Former President Donald J. Trump’s decision to invoke his Fifth Amendment right against self-incrimination leaves the New York attorney general, Letitia James, with a crucial decision: whether to sue Mr. Trump or to seek a settlement that could extract a significant financial penalty.

While Mr. Trump’s silence might have been the safest route for him, it could strengthen Ms. James’s hand in the weeks to come, whatever her next move.

If Ms. James, a Democrat, files a lawsuit against him, Mr. Trump’s decision to keep quiet could be held against him at trial. In some civil cases, jurors are instructed that they can take into account a defendant’s decision to invoke the Fifth Amendment in weighing the facts. They may infer, for instance, that the defendant is hiding something, a legal concept known as a “negative or adverse inference.” In criminal cases, however, jurors are told that exercising the right against self-incrimination cannot be held against the defendant.

And if Ms. James prevails at a civil trial, a judge could impose steep financial penalties on Mr. Trump and restrict his business operations in New York.

With that threat in hand, Ms. James’s lawyers could use Mr. Trump’s refusal to answer questions as leverage in settlement talks.

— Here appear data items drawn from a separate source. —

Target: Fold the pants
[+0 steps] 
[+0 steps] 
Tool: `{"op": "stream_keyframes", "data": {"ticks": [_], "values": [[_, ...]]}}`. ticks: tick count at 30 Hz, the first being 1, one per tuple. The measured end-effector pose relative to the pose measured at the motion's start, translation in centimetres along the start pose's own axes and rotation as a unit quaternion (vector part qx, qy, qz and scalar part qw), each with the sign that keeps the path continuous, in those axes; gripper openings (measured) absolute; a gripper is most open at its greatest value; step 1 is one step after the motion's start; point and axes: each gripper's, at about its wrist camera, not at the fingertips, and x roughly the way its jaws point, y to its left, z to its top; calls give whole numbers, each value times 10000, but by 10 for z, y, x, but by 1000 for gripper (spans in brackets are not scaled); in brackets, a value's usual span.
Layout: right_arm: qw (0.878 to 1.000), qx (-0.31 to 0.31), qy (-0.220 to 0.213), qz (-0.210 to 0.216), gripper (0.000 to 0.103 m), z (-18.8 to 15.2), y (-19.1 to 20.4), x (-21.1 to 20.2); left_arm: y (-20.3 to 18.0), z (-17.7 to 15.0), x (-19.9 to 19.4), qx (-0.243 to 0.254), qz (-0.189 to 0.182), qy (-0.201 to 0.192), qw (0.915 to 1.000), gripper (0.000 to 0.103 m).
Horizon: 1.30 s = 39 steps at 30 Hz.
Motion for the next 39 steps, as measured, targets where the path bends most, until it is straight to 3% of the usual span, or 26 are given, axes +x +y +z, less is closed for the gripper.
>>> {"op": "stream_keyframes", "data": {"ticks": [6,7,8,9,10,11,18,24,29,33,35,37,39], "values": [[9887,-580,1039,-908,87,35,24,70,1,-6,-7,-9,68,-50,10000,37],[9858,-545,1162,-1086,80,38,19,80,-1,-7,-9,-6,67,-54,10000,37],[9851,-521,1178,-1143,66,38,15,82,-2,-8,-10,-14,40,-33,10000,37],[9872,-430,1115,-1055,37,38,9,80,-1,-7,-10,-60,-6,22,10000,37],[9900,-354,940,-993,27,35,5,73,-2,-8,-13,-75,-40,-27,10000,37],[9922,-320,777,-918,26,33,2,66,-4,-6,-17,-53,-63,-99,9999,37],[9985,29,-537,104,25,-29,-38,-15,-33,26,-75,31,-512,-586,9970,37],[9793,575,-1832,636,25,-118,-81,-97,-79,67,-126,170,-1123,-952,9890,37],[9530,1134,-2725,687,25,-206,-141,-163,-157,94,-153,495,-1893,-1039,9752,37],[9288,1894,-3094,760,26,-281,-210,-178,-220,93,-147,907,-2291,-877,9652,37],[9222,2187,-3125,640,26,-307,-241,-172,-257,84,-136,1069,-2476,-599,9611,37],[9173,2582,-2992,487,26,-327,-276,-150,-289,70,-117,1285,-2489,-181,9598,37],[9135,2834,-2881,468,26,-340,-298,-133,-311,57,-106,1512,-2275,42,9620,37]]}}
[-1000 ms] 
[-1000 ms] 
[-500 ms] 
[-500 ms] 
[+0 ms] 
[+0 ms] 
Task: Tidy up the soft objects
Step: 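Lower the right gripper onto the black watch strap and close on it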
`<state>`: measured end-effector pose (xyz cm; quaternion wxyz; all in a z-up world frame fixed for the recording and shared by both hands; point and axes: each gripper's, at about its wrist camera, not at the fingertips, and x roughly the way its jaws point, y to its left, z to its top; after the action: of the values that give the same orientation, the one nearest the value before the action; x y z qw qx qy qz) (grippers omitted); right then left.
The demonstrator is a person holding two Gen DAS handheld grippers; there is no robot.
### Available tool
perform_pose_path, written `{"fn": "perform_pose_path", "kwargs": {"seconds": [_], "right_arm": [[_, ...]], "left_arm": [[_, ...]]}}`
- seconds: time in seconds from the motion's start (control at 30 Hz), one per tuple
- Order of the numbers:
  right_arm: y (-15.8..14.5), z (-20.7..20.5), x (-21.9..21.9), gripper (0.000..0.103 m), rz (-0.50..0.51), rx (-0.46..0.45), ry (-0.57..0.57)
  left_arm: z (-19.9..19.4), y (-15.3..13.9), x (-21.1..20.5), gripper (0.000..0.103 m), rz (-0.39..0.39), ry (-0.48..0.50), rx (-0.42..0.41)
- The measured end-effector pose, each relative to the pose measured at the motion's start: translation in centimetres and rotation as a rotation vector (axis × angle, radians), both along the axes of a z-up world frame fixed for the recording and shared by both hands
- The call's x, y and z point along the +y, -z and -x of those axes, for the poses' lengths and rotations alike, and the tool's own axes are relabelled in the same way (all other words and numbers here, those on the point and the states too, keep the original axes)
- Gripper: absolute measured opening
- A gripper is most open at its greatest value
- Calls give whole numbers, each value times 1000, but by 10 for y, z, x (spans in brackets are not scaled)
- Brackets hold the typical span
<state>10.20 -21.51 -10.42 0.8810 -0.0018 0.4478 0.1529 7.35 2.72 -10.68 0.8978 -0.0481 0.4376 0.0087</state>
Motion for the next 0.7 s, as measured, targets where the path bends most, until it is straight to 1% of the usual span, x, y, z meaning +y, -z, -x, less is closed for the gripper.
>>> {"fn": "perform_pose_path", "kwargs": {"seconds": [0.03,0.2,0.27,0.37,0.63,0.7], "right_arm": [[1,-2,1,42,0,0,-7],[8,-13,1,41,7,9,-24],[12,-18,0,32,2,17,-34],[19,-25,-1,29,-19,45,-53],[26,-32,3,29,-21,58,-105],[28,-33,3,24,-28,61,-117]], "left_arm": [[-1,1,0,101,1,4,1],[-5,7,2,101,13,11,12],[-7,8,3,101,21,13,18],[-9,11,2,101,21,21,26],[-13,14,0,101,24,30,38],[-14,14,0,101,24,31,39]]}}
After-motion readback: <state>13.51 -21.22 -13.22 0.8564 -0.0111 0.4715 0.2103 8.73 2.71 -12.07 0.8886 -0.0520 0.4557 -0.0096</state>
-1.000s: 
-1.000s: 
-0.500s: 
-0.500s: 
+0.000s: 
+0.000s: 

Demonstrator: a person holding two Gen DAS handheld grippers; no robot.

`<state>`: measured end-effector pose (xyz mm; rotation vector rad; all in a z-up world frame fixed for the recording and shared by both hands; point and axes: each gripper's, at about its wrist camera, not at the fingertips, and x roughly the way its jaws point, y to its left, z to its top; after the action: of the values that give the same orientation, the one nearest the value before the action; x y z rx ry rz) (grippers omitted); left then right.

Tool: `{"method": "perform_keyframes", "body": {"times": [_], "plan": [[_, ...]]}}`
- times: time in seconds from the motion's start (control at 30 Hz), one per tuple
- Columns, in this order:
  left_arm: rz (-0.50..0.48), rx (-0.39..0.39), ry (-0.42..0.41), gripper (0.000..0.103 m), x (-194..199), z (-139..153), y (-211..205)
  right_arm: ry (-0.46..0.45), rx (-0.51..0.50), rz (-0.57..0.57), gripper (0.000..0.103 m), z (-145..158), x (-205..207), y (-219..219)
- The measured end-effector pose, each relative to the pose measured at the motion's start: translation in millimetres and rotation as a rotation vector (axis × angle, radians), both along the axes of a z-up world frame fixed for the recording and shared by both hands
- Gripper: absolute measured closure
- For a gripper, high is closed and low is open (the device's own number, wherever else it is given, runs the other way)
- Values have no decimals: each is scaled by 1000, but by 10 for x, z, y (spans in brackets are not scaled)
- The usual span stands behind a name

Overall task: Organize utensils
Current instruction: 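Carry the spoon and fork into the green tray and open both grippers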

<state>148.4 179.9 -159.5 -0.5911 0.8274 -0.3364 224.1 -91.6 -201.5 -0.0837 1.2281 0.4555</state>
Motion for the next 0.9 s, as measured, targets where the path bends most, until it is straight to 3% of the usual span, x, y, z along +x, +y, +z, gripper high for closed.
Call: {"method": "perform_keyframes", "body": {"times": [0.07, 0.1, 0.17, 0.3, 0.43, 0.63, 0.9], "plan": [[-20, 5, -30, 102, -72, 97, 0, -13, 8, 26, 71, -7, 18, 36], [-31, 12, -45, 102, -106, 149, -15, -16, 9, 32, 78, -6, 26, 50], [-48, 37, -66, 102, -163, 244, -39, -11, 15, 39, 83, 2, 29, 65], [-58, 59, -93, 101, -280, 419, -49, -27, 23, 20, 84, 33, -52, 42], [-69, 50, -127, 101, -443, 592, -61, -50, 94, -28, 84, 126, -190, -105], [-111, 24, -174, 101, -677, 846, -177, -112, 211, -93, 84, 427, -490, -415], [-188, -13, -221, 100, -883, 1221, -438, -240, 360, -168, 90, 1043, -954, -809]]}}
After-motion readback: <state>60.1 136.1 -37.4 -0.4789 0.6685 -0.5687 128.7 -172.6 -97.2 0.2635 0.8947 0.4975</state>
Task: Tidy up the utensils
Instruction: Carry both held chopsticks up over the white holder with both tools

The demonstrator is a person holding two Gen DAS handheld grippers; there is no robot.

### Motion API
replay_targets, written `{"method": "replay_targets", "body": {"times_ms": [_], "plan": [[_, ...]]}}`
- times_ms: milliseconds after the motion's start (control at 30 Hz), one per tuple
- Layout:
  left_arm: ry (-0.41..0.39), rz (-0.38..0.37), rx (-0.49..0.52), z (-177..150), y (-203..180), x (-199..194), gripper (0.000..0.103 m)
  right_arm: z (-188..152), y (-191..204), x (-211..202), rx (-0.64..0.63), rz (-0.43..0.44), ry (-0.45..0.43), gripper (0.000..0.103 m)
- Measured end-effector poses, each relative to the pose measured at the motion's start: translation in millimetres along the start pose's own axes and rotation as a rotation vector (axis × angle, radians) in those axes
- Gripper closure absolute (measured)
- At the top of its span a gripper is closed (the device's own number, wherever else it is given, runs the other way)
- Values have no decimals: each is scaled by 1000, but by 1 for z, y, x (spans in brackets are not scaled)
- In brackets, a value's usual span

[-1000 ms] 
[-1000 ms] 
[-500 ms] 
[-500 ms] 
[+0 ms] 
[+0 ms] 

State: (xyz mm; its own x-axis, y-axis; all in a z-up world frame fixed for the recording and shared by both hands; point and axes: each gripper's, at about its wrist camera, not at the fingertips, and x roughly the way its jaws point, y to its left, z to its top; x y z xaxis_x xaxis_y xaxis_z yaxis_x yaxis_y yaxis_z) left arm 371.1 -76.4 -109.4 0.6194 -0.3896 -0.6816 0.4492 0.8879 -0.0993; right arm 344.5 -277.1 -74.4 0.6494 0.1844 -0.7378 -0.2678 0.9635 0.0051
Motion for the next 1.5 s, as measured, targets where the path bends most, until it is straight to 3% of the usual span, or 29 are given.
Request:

Ms. James would most likely seek a settlement that includes some financial penalty for Mr. Trump and that possibly forces his company to adopt changes to the ways it operates. And a settlement agreement would very likely accuse Mr. Trump and his company of significant wrongdoing, including the fraudulent inflation of the value of his golf clubs, hotels and other properties on the financial statements he provided to banks in hopes of obtaining loans.

Ms. James revealed in a court filing this year that Mr. Trump’s longtime accounting firm, which compiled those statements, had cut ties with him. The firm, Mazars, essentially retracted nearly a decade’s worth of Mr. Trump’s financial statements.

In seeking to fend off a lawsuit from Ms. James, Mr. Trump’s lawyers are most likely to argue that valuing real estate is a subjective process and that his company simply estimated the value of his properties, without intending to artificially inflate it.

While Ms. James has contended in court papers that the Trump Organization provided bogus valuations to banks, Mr. Trump’s lawyers may argue that those banks were sophisticated financial institutions capable of evaluating the properties on their own, and that they turned a hefty profit from their dealings with Mr. Trump.

And while Mr. Trump’s decision not to answer questions may complicate his defense, there are numerous legal reasons for him to have done so.

Most immediately, Mr. Trump could have unintentionally aided the attorney general’s case against him by providing substantive answers. He also could have unwittingly aided the parallel criminal investigation into similar conduct being conducted by the Manhattan district attorney’s office. The district attorney, Alvin L. Bragg, had said he would monitor the interview closely.

And if the attorney general finds that any of Mr. Trump’s responses contradicted evidence from her inquiry, the inconsistencies could prompt a separate perjury investigation.

Finally, while jurors in civil trials can in many cases take a defendant’s refusal to answer questions into account, they are not automatically granted the right to do so. Whether jurors might draw a negative inference is subject to litigation and could cause delays.